My hand tightens at her back before I can stop it. Not enough for anyone else to notice, but enough for her to know. Her gaze flicks to mine for the briefest second. Warning. Or acknowledgment. Maybe both.

I loosen my hand.

“Private doesn’t mean improper,” I say, keeping my voice even. “And we won’t validate the idea that discretion is the same thing as misconduct.”

The crowd surges louder.

They don’t like that answer because there’s nothing soft in it. No apology. No invitation. No opening they can press wide enough to climb through. So they do what they always do. They look for another angle.

“If this is real,” a voice calls from somewhere in the middle, “why do you two look like you’re giving testimony?”

A few people laugh. Not loudly, but enough.

Sloane’s expression doesn’t change. That’s how I know it impacts her.

Not because she reacts, but because she doesn’t. Because there is a fraction of a second where her composure becomes too perfect, too still, too sharply held. The kind of control that tells me someone just touched something she would rather keep out of reach.

The reporter keeps going, encouraged now. “Come on. Give us something better than a corporate statement.”

Another voice cuts in. “Kiss her!”

The crowd shifts, not into chaos, but with anticipation. Cameras rise higher. The front line leans in. Even security seems to tighten without visibly moving.

Sloane goes still beside me, and there's a difference between stillness and panic. Panic reacts. Sloane calculates.

I already know the options. Refuse, and the story becomes distance. Deflect, and the relationship looks manufactured. Walk away, and every outlet gets the headline they came here hoping for.

A brief kiss closes the gap. Controlled enough to serve the narrative. Limited enough that it shouldn't mean anything beyond that.

I turn toward her.

For the first time since we stepped in front of the cameras, Sloane looks directly at me, and the noise around us seems to drift to the edges. Not because it disappears. The flashes keep coming. Voices continue pressing. Somewhere behind us, a security radio crackles softly.

But her eyes hold mine, cool and assessing and full of warning, and I know she understands exactly what this is supposed to be.

Proof. Not affection. Not indulgence. Just proof.

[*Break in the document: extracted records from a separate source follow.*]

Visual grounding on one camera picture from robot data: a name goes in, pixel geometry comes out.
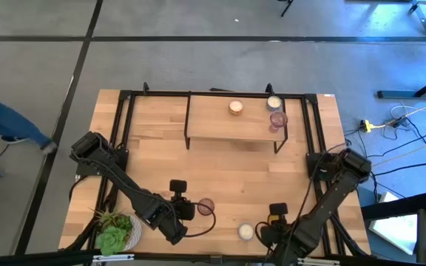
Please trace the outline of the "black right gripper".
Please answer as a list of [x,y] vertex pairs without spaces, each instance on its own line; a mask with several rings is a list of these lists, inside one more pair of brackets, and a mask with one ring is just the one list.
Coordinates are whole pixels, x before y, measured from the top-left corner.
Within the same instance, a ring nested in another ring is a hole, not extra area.
[[264,226],[260,228],[260,242],[266,247],[280,243],[291,232],[294,222],[288,223],[285,215],[288,214],[288,206],[284,202],[273,203],[269,206],[269,215]]

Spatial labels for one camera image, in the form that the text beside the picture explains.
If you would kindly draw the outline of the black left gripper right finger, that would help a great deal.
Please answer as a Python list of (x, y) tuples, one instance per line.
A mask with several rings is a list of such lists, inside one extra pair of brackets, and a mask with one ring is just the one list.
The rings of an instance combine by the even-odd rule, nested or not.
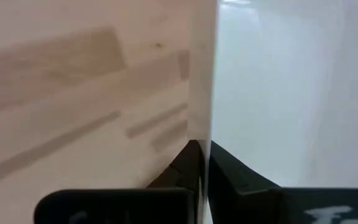
[(215, 142), (208, 174), (214, 224), (358, 224), (358, 189), (281, 187)]

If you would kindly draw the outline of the white plastic basket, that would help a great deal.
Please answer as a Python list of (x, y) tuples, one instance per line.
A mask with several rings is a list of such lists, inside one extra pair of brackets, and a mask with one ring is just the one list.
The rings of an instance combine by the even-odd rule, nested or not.
[(281, 187), (358, 189), (358, 0), (194, 0), (189, 137)]

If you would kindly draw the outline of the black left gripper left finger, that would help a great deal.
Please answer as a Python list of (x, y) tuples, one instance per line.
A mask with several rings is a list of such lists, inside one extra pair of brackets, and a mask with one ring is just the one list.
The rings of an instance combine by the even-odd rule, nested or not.
[(34, 224), (196, 224), (201, 147), (190, 140), (148, 186), (138, 189), (68, 189), (48, 194)]

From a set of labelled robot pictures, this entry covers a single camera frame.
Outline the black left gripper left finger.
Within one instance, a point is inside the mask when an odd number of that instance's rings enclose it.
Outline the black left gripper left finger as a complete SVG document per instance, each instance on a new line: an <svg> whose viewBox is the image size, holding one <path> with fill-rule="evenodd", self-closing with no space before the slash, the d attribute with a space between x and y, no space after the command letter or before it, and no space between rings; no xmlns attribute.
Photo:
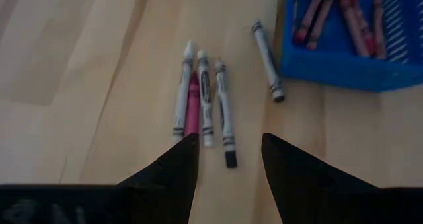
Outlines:
<svg viewBox="0 0 423 224"><path fill-rule="evenodd" d="M188 224L199 168L192 133L118 185L126 189L117 224Z"/></svg>

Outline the white-wrapped black crayon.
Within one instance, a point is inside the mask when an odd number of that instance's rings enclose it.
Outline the white-wrapped black crayon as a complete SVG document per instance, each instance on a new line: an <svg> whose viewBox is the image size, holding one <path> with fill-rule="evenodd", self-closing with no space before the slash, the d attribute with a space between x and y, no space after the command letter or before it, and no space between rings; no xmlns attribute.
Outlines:
<svg viewBox="0 0 423 224"><path fill-rule="evenodd" d="M218 59L215 63L217 95L221 110L221 127L225 162L227 168L237 168L235 136L232 128L231 107L229 102L229 86L226 65Z"/></svg>
<svg viewBox="0 0 423 224"><path fill-rule="evenodd" d="M285 100L285 94L283 92L280 78L276 73L274 58L268 45L263 25L259 20L255 20L252 26L252 33L256 38L256 42L262 56L264 68L268 77L272 100L274 102L282 102Z"/></svg>

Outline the magenta paper-wrapped crayon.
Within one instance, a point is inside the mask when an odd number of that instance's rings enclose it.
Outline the magenta paper-wrapped crayon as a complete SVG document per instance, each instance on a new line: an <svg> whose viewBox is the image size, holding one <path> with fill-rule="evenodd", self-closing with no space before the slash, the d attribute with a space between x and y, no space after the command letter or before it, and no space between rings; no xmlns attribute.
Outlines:
<svg viewBox="0 0 423 224"><path fill-rule="evenodd" d="M184 136L191 133L198 133L200 116L200 84L197 71L192 73L188 88L188 102L186 109L186 120Z"/></svg>

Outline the white paper-wrapped crayon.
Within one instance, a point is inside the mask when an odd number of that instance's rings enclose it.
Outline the white paper-wrapped crayon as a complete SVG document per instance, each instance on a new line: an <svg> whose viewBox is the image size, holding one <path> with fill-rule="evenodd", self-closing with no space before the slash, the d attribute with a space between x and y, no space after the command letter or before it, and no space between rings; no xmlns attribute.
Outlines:
<svg viewBox="0 0 423 224"><path fill-rule="evenodd" d="M202 109L202 135L204 145L212 147L214 145L214 128L212 115L212 92L210 85L210 72L208 55L204 50L197 53L198 78L200 81L200 104Z"/></svg>
<svg viewBox="0 0 423 224"><path fill-rule="evenodd" d="M174 125L173 125L173 141L178 143L184 137L184 128L186 120L186 109L188 103L188 89L192 68L194 64L194 45L191 40L188 41L184 51L184 59L182 61L182 76L178 88L178 96L176 101Z"/></svg>

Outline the blue plastic basket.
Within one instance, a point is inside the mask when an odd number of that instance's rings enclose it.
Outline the blue plastic basket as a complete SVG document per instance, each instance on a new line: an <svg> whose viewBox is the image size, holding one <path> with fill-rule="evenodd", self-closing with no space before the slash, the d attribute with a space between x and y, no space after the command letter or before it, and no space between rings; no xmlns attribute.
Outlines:
<svg viewBox="0 0 423 224"><path fill-rule="evenodd" d="M373 22L374 1L358 0L368 22ZM423 83L423 0L383 0L385 59L357 55L338 0L328 12L316 49L297 43L293 31L310 2L285 0L282 75L369 91Z"/></svg>

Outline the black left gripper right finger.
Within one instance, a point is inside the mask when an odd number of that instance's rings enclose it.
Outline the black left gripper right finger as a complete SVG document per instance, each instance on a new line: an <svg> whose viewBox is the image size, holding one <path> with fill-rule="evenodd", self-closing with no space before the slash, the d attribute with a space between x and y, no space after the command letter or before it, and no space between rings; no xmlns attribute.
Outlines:
<svg viewBox="0 0 423 224"><path fill-rule="evenodd" d="M262 135L261 152L283 224L351 224L349 195L377 189L271 133Z"/></svg>

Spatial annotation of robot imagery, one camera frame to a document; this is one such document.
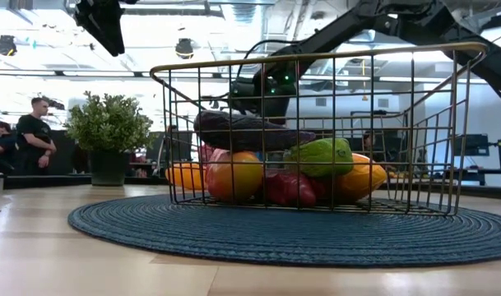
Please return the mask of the green pepper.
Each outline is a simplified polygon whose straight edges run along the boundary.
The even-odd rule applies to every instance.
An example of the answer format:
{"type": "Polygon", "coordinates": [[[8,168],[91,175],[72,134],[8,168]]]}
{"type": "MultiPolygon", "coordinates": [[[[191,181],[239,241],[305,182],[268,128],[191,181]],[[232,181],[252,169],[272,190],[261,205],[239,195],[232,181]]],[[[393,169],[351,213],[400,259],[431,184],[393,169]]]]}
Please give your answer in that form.
{"type": "Polygon", "coordinates": [[[293,146],[284,153],[286,162],[300,163],[300,172],[311,178],[344,175],[353,165],[349,142],[344,138],[322,138],[293,146]]]}

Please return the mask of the long purple pepper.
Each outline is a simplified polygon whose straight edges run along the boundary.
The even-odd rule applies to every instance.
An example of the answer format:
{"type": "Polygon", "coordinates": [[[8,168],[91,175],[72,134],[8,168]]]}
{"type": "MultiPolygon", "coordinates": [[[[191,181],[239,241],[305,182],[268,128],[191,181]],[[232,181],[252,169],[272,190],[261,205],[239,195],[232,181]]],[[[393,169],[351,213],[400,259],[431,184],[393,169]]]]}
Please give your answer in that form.
{"type": "Polygon", "coordinates": [[[212,110],[201,111],[193,129],[210,147],[237,152],[288,150],[316,138],[313,132],[298,132],[261,118],[212,110]]]}

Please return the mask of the black ceiling spot lamp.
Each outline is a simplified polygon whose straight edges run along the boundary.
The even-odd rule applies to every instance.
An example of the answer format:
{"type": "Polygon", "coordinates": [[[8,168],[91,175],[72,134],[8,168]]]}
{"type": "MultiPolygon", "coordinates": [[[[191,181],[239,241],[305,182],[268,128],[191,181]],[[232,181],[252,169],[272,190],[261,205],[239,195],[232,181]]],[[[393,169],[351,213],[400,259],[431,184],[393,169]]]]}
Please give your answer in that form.
{"type": "Polygon", "coordinates": [[[192,40],[189,38],[179,39],[174,48],[175,54],[181,59],[191,59],[194,56],[192,40]]]}
{"type": "Polygon", "coordinates": [[[13,35],[0,35],[0,54],[14,56],[17,53],[15,37],[13,35]]]}

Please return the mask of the dark office desk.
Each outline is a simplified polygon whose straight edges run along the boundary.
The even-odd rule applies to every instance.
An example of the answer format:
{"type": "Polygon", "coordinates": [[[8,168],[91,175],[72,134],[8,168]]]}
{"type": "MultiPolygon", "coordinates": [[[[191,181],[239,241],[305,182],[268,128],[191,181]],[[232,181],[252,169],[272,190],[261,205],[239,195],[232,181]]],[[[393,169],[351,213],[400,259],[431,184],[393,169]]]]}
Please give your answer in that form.
{"type": "Polygon", "coordinates": [[[459,182],[478,182],[480,186],[485,186],[485,177],[491,174],[501,176],[501,169],[455,169],[452,178],[459,182]]]}

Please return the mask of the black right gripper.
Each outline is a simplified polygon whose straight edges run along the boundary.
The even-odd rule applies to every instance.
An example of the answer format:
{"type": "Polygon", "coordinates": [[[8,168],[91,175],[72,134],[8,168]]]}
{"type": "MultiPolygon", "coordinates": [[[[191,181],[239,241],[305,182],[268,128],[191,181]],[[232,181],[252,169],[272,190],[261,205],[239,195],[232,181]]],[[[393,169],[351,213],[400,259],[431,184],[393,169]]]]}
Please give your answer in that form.
{"type": "Polygon", "coordinates": [[[285,123],[290,98],[296,94],[294,62],[265,64],[252,78],[240,74],[231,82],[231,108],[256,113],[271,123],[285,123]]]}

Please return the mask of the red and orange pepper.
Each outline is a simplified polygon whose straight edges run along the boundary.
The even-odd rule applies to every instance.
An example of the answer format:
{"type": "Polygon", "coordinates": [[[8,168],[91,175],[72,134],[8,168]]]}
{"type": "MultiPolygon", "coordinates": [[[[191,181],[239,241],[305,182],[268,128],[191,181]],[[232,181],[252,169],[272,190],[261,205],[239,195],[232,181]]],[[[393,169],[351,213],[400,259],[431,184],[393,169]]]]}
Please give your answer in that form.
{"type": "Polygon", "coordinates": [[[217,201],[243,202],[262,186],[263,168],[253,152],[215,149],[206,166],[208,192],[217,201]]]}

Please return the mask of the yellow mini pepper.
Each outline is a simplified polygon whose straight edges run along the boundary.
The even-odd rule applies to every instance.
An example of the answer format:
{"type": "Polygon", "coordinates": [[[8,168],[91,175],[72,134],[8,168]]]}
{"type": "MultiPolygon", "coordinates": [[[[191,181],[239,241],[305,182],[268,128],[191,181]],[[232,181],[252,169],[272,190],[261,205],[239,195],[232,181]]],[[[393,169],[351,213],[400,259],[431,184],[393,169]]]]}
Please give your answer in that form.
{"type": "Polygon", "coordinates": [[[353,169],[336,177],[335,199],[341,204],[354,203],[367,197],[387,180],[384,167],[375,161],[370,165],[369,157],[356,153],[353,153],[352,157],[353,169]]]}

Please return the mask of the black computer monitor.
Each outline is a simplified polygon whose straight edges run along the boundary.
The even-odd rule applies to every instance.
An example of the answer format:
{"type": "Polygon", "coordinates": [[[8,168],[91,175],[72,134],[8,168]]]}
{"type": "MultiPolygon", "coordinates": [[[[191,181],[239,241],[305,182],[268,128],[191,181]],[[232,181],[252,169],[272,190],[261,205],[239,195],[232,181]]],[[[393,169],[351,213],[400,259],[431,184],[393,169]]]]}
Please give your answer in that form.
{"type": "Polygon", "coordinates": [[[487,134],[466,134],[455,138],[455,156],[489,156],[487,134]]]}

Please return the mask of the small potted green plant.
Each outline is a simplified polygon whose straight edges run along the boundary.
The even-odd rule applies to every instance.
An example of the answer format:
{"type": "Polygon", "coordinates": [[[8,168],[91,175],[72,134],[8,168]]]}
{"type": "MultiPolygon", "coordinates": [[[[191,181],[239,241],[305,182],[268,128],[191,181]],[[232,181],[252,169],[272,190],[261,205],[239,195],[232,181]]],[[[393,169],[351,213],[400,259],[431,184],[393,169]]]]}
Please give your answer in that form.
{"type": "Polygon", "coordinates": [[[88,153],[91,184],[121,187],[129,155],[151,146],[153,121],[142,112],[137,98],[84,92],[85,102],[70,108],[67,135],[88,153]]]}

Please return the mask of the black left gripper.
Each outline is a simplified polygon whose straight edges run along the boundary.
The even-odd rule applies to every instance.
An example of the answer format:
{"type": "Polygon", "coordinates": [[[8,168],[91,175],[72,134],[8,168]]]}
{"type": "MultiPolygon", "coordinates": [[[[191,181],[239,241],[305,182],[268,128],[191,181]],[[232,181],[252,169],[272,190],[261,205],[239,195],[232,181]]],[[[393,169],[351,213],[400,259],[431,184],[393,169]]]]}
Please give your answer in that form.
{"type": "Polygon", "coordinates": [[[74,7],[76,23],[89,33],[111,54],[125,53],[119,29],[123,9],[119,0],[79,0],[74,7]]]}

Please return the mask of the orange-yellow mini pepper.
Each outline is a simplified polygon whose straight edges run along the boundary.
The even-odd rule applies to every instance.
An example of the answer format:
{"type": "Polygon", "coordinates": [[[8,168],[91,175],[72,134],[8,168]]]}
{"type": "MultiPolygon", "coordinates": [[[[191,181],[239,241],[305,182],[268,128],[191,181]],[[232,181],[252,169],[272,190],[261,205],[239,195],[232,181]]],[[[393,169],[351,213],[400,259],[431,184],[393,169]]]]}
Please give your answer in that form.
{"type": "Polygon", "coordinates": [[[190,190],[207,189],[206,169],[198,163],[176,163],[165,170],[170,184],[190,190]]]}

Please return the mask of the round blue woven placemat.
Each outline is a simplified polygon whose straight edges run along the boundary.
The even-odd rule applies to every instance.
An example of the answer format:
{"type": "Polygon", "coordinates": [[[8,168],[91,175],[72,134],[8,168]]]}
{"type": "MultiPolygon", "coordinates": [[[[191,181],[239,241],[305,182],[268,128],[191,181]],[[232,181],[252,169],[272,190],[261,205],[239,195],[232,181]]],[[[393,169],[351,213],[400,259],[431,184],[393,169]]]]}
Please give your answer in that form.
{"type": "Polygon", "coordinates": [[[501,215],[399,215],[175,205],[166,195],[80,206],[91,237],[175,256],[273,266],[405,268],[501,260],[501,215]]]}

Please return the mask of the small bright red pepper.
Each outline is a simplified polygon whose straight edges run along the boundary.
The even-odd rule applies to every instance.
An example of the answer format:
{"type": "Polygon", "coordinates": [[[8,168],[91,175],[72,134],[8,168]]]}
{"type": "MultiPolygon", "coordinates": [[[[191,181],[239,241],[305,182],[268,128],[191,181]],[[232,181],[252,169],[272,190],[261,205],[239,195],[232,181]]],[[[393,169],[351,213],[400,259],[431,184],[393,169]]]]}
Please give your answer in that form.
{"type": "Polygon", "coordinates": [[[311,182],[303,175],[285,170],[267,170],[266,199],[280,206],[313,207],[317,196],[311,182]]]}

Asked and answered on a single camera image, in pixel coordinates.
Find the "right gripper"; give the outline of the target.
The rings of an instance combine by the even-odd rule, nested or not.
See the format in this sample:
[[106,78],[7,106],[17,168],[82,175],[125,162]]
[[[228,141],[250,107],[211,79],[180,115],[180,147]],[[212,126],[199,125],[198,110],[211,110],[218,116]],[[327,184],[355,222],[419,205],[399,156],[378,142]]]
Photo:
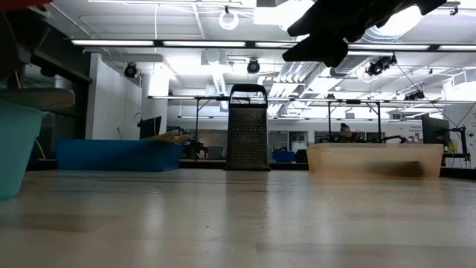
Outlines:
[[422,14],[415,1],[403,0],[319,0],[296,22],[287,34],[290,36],[330,35],[330,38],[308,36],[283,53],[286,62],[322,62],[327,67],[338,67],[347,56],[349,42],[360,39],[368,28],[381,28],[393,16],[412,22]]

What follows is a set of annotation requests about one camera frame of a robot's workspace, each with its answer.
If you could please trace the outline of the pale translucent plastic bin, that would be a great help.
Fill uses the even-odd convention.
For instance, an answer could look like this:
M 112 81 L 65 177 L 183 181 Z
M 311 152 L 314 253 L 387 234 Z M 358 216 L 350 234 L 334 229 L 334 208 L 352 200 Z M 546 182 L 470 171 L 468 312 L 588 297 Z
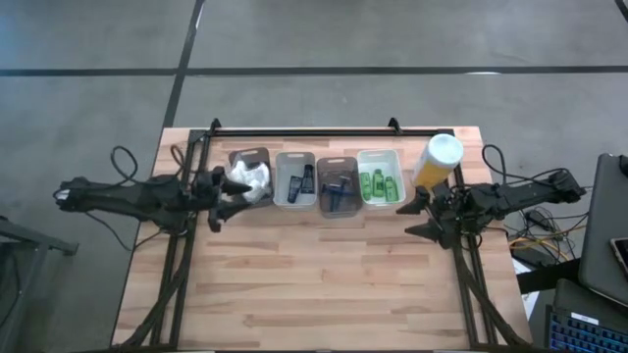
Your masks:
M 315 155 L 311 152 L 282 152 L 277 155 L 273 202 L 278 207 L 288 211 L 305 211 L 315 206 L 318 198 L 315 162 Z M 303 177 L 307 164 L 314 166 L 315 193 L 302 194 L 300 191 L 296 202 L 290 204 L 287 201 L 290 177 Z

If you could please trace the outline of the yellow white wipes canister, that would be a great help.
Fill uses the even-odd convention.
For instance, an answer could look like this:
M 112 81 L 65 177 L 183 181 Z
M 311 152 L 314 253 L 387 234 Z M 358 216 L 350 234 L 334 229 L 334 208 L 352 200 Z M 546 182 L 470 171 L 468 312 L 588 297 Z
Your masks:
M 434 135 L 416 164 L 412 184 L 431 189 L 448 178 L 463 155 L 463 144 L 455 136 L 446 133 Z

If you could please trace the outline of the black power brick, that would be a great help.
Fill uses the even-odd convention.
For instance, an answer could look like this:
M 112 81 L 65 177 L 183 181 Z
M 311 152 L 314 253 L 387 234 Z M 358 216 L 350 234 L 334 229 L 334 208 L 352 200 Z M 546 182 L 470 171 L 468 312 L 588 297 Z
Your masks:
M 534 248 L 512 249 L 512 257 L 532 268 L 543 268 L 553 264 L 553 257 Z

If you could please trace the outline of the white plastic bin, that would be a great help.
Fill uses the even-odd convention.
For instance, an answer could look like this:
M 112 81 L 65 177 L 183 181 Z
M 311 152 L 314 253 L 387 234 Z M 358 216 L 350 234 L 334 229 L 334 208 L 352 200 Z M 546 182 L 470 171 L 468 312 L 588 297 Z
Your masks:
M 397 155 L 397 152 L 393 149 L 380 149 L 380 150 L 361 150 L 357 154 L 357 166 L 359 173 L 359 182 L 361 173 L 369 173 L 372 179 L 372 198 L 369 201 L 362 200 L 365 207 L 369 210 L 380 210 L 386 208 L 392 208 L 406 198 L 406 193 L 403 184 L 403 172 L 401 164 Z M 393 177 L 396 182 L 399 200 L 395 203 L 388 203 L 386 197 L 374 197 L 373 196 L 373 172 L 376 169 L 381 169 L 386 177 Z

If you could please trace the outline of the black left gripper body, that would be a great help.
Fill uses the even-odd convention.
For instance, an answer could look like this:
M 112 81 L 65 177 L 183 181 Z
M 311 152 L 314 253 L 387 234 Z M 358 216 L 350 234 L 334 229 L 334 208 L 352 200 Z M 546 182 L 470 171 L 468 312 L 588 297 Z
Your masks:
M 225 169 L 215 167 L 199 172 L 193 184 L 193 210 L 208 212 L 207 222 L 213 232 L 220 232 L 222 222 L 229 217 L 230 203 L 223 198 L 225 180 Z

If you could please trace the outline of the backlit keyboard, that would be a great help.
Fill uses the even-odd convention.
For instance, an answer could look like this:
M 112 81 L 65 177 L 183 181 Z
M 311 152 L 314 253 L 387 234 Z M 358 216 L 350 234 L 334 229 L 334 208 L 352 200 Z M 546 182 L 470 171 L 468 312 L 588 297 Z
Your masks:
M 604 326 L 598 319 L 547 306 L 546 346 L 576 353 L 628 353 L 628 327 Z

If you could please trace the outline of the grey metal stand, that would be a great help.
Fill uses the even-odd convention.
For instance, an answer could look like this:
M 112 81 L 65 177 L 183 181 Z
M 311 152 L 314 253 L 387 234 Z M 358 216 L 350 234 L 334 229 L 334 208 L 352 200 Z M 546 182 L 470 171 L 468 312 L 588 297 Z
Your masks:
M 74 256 L 79 245 L 0 216 L 0 353 L 12 353 L 47 254 Z

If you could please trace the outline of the grey closed laptop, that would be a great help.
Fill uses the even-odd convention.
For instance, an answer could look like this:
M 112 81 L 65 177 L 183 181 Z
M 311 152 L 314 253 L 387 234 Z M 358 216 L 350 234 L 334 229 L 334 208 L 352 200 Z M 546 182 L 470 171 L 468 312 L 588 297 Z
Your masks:
M 585 231 L 579 278 L 598 294 L 628 306 L 628 277 L 609 241 L 628 237 L 628 156 L 601 154 Z

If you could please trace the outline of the dark grey case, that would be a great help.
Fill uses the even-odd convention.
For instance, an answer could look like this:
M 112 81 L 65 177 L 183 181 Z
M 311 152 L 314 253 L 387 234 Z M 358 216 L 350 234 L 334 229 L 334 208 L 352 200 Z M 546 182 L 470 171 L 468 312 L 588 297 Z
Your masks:
M 567 314 L 576 314 L 591 324 L 628 329 L 628 307 L 567 279 L 558 281 L 553 307 Z

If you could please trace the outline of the smartphone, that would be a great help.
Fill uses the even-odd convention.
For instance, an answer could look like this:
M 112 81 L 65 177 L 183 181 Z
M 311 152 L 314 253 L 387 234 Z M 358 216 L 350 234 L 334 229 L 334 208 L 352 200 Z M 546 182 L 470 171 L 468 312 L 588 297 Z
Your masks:
M 613 254 L 623 275 L 628 277 L 628 237 L 612 238 L 609 241 Z

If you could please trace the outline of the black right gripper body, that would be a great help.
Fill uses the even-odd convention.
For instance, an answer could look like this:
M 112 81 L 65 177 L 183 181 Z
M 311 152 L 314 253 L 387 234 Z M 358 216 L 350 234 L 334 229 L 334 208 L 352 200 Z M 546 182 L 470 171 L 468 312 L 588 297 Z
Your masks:
M 450 186 L 447 181 L 437 184 L 432 191 L 433 219 L 440 230 L 438 243 L 443 249 L 450 249 L 459 244 L 466 234 L 464 209 L 467 192 L 458 185 Z

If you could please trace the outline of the dark translucent plastic bin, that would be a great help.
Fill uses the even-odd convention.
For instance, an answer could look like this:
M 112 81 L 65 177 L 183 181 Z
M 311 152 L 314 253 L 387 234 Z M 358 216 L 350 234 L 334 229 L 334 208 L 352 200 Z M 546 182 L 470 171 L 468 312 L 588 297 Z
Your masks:
M 237 151 L 231 152 L 229 155 L 230 169 L 237 161 L 243 161 L 250 171 L 259 162 L 264 162 L 267 164 L 271 173 L 271 181 L 268 184 L 271 187 L 271 192 L 266 197 L 261 199 L 259 202 L 251 203 L 251 208 L 261 208 L 261 207 L 269 206 L 272 203 L 274 185 L 273 185 L 272 169 L 270 166 L 270 155 L 269 155 L 268 149 L 266 147 L 255 147 L 255 148 L 237 150 Z
M 353 157 L 321 158 L 316 164 L 319 207 L 327 219 L 350 218 L 362 208 L 363 200 L 360 192 L 357 161 Z M 339 183 L 341 178 L 349 178 L 347 189 L 354 192 L 353 196 L 343 196 L 335 212 L 330 211 L 331 195 L 322 194 L 324 183 Z

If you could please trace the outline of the blue disposable razor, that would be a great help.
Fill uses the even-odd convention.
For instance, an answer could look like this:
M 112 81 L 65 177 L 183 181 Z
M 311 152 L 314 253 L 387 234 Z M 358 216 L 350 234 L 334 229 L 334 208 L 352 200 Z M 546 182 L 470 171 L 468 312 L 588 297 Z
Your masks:
M 349 182 L 349 178 L 341 178 L 339 183 L 324 183 L 321 193 L 336 196 L 353 196 L 354 192 L 346 188 Z
M 330 183 L 328 189 L 331 195 L 330 211 L 335 212 L 344 196 L 344 186 Z

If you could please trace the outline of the white paper sheet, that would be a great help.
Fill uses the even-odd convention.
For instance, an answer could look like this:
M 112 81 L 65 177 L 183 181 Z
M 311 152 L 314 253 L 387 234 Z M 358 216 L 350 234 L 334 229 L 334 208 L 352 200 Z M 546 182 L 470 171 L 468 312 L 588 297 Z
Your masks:
M 513 259 L 512 263 L 513 263 L 513 266 L 514 266 L 515 273 L 517 275 L 521 275 L 521 274 L 525 274 L 525 273 L 531 272 L 530 268 L 526 267 L 524 264 L 520 263 L 516 259 Z M 522 301 L 523 301 L 524 310 L 525 310 L 527 319 L 531 318 L 532 313 L 534 311 L 534 308 L 536 306 L 538 297 L 539 297 L 539 291 L 534 291 L 534 292 L 522 293 L 521 294 L 521 298 L 522 298 Z

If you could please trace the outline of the black power adapter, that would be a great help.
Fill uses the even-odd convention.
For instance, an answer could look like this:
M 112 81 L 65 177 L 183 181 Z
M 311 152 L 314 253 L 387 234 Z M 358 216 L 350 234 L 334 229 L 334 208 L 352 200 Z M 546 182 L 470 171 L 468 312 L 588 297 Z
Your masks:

I lower my voice so only she can hear me. “Controlled.”

Her mouth barely moves. “Then keep it that way.”

There’s enough edge in the words that something in me stirs. I lift my hand from her back to her jaw, keeping the movement clean, steady, visible. Her skin is warm beneath my fingers. Softer than anything about her has any right to be.

Irrelevant. I lean in.

The kiss is exactly what it needs to be. Brief. Precise. A measured press of my mouth against hers, enough contact to give the cameras what they need and nothing more. No pressure. No indulgence. Nothing anyone can mistake for hunger.